We get our laughing gear around In and Of Itself, Earwig and the Witch, The Kid Detective, The Dig, The Endless Trench, and Promising Young Woman. What revs our motors and what blows our gaskets? Tune in and find out!
In and Of Itself
Derek DelGaudio’s In & of Itself is, in no way, a film. However, this recorded version of the stage show was directed by Frank Oz, and IMDb lists it as a documentary, so I’ll take it, as what I really wanted was an excuse to watch this and talk about it, as, apparently, everyone has been talking about it, or so I am led to believe.
Premiering in Los Angeles and then moving to New York for a run of 552 performances, In & of Itself is a magic show that, in large part, eschews the use of magic, which is a bold choice to be sure. Rather than using elaborate, showy set pieces, the soft-spoken DelGaudio favours subtler fare, often close-up and card tricks, to focus his audience’s attention and to help tell the story that is the backbone of the show.
That story is of DelGaudio himself, a selective autobiography, as he ponders the question of “Who Am I?”, and asks the audience to consider the same thing, while curiously infrequently performing low-key tricks. (I rather worry about the audience members wowed by what is, clearly, Kinetic Sand, a children’s toy, or the later brick “discovery”: “oh my god, how could a non-unique brick possibly get to somewhere in New York City 30 minutes to an hour after its location is described during a show? It’s a murkle!”)
Most of the gasps and the emotion are left for the finale, though: an impressive feat of memorisation, certainly, but the basic mechanics of which seem very easy to guess at, and the actual pay-off seems astonishingly manipulative, especially compared to the genuinely emotional letter sequence a little earlier in the piece. I have seen this portion described as “an emotionally devastating sucker punch”, but to me the appropriate term is “cheap shot”.

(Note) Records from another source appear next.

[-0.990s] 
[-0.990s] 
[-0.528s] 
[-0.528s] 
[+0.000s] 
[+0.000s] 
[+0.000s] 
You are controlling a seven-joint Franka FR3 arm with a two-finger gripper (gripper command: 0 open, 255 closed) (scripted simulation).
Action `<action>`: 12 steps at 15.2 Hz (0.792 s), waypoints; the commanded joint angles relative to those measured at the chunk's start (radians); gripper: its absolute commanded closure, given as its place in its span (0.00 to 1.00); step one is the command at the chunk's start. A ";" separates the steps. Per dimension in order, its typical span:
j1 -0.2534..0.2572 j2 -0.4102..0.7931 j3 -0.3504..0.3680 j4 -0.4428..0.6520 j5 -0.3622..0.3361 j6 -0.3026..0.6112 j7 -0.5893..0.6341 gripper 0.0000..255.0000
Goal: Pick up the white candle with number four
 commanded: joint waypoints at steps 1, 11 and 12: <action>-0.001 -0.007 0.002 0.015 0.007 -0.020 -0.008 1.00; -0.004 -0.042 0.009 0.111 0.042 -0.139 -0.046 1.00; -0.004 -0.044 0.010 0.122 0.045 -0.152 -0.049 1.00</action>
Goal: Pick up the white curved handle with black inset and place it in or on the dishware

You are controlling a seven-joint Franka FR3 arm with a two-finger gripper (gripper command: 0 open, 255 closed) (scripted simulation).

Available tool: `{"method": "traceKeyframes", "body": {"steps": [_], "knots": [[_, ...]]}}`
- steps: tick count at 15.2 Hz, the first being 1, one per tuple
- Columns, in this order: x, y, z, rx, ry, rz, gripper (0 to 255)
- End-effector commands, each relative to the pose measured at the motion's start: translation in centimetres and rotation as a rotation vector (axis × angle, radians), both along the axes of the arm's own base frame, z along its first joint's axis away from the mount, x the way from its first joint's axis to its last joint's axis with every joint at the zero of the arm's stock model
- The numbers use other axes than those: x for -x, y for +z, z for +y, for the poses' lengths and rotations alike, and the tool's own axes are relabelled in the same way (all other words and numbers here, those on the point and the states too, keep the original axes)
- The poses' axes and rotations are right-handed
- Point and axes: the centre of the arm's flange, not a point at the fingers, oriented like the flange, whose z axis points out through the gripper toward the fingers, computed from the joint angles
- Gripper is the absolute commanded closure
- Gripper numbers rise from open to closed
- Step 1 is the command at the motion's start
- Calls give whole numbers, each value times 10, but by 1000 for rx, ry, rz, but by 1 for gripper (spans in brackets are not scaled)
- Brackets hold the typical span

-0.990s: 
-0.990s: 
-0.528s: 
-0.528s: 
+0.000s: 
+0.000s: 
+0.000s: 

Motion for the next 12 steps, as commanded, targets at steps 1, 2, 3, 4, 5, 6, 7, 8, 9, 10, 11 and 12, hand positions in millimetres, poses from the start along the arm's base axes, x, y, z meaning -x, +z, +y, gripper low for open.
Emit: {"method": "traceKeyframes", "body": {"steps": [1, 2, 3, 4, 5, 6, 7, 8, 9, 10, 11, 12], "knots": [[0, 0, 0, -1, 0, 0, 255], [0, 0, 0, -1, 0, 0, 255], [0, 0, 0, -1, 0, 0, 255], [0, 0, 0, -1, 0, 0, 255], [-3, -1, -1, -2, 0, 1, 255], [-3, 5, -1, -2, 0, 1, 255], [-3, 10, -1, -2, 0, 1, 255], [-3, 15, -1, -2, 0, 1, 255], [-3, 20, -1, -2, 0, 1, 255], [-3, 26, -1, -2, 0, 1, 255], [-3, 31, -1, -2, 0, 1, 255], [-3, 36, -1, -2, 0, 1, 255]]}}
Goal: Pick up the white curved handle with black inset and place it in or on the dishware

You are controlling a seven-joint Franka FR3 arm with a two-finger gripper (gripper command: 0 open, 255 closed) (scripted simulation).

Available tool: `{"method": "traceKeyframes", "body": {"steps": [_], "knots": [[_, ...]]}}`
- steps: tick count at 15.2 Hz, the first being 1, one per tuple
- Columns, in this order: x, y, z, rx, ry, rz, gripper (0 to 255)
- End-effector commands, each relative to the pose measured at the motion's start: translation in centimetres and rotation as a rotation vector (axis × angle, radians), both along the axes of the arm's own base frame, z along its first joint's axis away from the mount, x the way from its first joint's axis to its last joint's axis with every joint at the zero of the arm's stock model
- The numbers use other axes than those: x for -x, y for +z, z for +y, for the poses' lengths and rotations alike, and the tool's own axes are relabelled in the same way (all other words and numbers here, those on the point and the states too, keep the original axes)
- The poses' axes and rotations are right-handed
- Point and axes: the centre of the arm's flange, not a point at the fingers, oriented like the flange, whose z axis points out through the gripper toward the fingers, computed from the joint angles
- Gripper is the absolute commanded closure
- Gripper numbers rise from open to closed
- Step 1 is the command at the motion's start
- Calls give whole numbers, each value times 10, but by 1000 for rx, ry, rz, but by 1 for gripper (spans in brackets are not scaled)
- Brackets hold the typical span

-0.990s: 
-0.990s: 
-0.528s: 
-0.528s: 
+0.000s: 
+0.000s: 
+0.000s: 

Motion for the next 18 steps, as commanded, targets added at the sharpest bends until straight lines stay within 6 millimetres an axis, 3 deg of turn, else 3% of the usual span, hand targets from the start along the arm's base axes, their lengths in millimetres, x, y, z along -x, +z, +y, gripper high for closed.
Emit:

Near the beginning, in a voiceover recorded for the film, DelGaudio tells us:
“You think this is a performance. You see a man in a theatre, there’s an audience, his lines are memorised, his actions rehearsed. It is difficult to see past what this looks like. Hell, it’s easy to lie on a stage, it’s even easier to lie in a film. I do not expect you to believe anything you’re seeing or hearing.
And knowing you won’t believe me, that’s the only reason I’m going to tell you the truth. You do have a choice, though: you can see it for what it is, or you can imagine what it could be.”
I wish that I could see it for what it could be, but I can only see it for what it is: bullshit. This is a performance, and DelGaudio a good actor. I certainly hope it’s the case, because if his tears are actually genuine, then after 552 performances he must surely be destroyed and suffering from PTSD. But I’m not buying it, especially as I know the story of “El Ruletista”, that forms a significant part of the narrative, is a 1993 short story by Romanian novelist Mircea Cărtărescu, not the Spanish urban legend it’s presented as.
Despite what I appreciate seems a very negative review, I still found this passably enjoyable, and certainly interesting, so it’s worth seeing. Just don’t believe the hype.
Earwig and the Witch
It’s a hard knock life for 10 year old Earwig. Not, perhaps surprisingly, because she’s grown up at St. Morwald’s Home for Children, where she was donated, I believe is the term, by her mother as a mere babe. She’s quite comfortable there, having the staff wrapped around her little finger. No, trouble comes when Bella Yaga and Mandrake decide to adopt her, in part because Bella Yaga is a witch and Mandrake appears to be a demon.
Taken to their home slash potion store, Earwig is set to work as an extra pair of hands slash slave, with the doors sealed by means majickal. So Earwig starts to plot an escape, working with Yaga’s put upon cat familiar Thomas, and along the way might uncover a connection between Bella Yaga, Mandrake, and her long lost mother. Although it could equally well just be a massive coincidence, as this film seems to have no concept of structure, character development, or basic action and reactions.
We are, as evidenced by podcasts passim, generally fans of Studio Ghibli’s output but not without some exceptions. However even in the less interestingly or altogether too minimally plotted outings, there’s still a level of appreciation for the artistry involved in the artistry and beauty of the piece. And, to be fair, there’s a few background frames where this looks entirely on Ghibli’s normal level. However, this is the studio’s first venture into 3D animated features, and it looks a lot like a failed beta test that’s escaped into the wild.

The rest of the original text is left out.